*Exercise goal*. Which lines of the data below contain "array"? Please show them all.

*Input records*.
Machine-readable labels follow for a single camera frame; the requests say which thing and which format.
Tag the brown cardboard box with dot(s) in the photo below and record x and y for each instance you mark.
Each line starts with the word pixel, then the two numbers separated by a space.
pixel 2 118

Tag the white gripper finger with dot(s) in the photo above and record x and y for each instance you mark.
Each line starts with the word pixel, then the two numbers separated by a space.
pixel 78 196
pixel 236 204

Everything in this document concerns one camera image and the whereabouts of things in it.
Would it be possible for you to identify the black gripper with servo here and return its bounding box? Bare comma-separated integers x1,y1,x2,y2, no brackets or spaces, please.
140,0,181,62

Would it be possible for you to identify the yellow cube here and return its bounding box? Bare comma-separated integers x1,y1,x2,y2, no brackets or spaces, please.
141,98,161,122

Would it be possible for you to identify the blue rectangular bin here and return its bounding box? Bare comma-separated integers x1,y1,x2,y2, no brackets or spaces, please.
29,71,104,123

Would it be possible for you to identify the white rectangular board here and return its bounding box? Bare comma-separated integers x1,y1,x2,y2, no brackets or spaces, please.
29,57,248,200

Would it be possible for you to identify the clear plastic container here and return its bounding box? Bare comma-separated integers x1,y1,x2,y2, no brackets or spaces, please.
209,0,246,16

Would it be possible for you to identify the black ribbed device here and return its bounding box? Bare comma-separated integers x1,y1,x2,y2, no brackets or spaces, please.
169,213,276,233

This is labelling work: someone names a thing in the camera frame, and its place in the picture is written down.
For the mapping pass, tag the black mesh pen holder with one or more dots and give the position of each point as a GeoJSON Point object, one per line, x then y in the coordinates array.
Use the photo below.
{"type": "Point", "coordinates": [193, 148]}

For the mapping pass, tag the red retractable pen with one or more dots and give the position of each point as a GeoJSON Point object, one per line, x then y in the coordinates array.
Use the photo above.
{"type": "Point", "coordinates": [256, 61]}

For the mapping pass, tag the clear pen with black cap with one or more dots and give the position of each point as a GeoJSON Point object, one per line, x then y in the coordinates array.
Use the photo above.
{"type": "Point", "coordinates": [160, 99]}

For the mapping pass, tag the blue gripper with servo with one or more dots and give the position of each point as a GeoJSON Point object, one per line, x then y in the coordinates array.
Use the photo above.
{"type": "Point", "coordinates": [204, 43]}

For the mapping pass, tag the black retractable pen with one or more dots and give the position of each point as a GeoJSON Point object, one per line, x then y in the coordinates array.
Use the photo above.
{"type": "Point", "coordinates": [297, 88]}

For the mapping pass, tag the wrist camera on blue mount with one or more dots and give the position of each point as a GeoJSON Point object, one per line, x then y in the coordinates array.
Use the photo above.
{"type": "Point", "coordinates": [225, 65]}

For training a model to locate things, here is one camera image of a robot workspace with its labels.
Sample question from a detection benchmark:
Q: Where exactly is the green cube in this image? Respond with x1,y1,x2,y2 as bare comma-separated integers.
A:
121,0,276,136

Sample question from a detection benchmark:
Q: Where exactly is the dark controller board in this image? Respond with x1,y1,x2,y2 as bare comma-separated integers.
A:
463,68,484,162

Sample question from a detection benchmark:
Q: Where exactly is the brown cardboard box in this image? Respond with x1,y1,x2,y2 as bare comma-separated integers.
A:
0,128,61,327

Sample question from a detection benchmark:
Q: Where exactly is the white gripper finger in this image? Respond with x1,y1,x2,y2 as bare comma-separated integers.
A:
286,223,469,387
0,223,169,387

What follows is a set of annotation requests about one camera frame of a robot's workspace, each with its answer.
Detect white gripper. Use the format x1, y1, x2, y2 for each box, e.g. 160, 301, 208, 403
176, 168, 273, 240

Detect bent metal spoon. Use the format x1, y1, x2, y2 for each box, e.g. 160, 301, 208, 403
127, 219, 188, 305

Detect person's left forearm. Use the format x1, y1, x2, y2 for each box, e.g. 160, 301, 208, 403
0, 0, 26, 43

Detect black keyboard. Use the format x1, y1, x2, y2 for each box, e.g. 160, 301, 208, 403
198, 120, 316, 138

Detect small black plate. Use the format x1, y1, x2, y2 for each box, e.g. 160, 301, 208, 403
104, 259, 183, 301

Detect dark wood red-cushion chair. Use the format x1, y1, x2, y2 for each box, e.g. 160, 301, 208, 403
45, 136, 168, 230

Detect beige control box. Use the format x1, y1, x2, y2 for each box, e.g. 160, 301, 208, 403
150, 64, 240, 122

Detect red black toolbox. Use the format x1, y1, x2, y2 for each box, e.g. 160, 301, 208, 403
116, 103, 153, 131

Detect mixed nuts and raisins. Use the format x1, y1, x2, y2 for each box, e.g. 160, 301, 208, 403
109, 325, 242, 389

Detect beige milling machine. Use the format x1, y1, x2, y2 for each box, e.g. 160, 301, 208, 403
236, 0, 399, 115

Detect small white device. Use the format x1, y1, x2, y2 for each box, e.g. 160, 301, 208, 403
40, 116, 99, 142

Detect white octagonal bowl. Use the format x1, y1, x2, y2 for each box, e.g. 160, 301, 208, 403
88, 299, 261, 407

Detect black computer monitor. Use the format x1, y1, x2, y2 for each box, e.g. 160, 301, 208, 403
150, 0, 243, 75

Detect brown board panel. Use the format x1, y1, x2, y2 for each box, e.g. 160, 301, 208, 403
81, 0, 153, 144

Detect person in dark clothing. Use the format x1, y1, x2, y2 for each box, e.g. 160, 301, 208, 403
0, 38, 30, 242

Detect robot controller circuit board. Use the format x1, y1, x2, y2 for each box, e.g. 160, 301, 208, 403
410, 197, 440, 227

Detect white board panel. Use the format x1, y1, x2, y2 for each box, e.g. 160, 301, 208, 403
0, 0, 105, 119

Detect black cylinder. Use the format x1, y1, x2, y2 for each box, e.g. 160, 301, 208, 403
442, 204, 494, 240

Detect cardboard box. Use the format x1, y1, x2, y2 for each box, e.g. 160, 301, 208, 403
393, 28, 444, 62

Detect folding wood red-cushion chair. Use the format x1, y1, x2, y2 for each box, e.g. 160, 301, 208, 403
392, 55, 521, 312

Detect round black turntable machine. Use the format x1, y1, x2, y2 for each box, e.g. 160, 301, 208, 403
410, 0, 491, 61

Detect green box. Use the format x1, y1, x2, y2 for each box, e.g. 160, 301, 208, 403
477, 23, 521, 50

*Result for this exercise*.
For the mapping pass, tag the black mesh pen holder with one or more dots and give the position of each point as a GeoJSON Point object, one per line, x then y in the coordinates array.
For the mapping pass, tag the red retractable pen with one or more dots and give the position of each point as a GeoJSON Point object, one per line, x then y in the coordinates array.
For the mapping pass, tag the clear pen with black cap with one or more dots and give the position of each point as a GeoJSON Point object, one per line, x then y in the coordinates array.
For the mapping pass, tag the blue gripper with servo with one or more dots and give the position of each point as a GeoJSON Point object, one per line, x then y in the coordinates array.
For the mapping pass, tag the black retractable pen with one or more dots and give the position of each point as a GeoJSON Point object, one per line, x then y in the coordinates array.
For the mapping pass, tag the wrist camera on blue mount with one or more dots and give the position of each point as a GeoJSON Point object, one per line, x then y in the coordinates array.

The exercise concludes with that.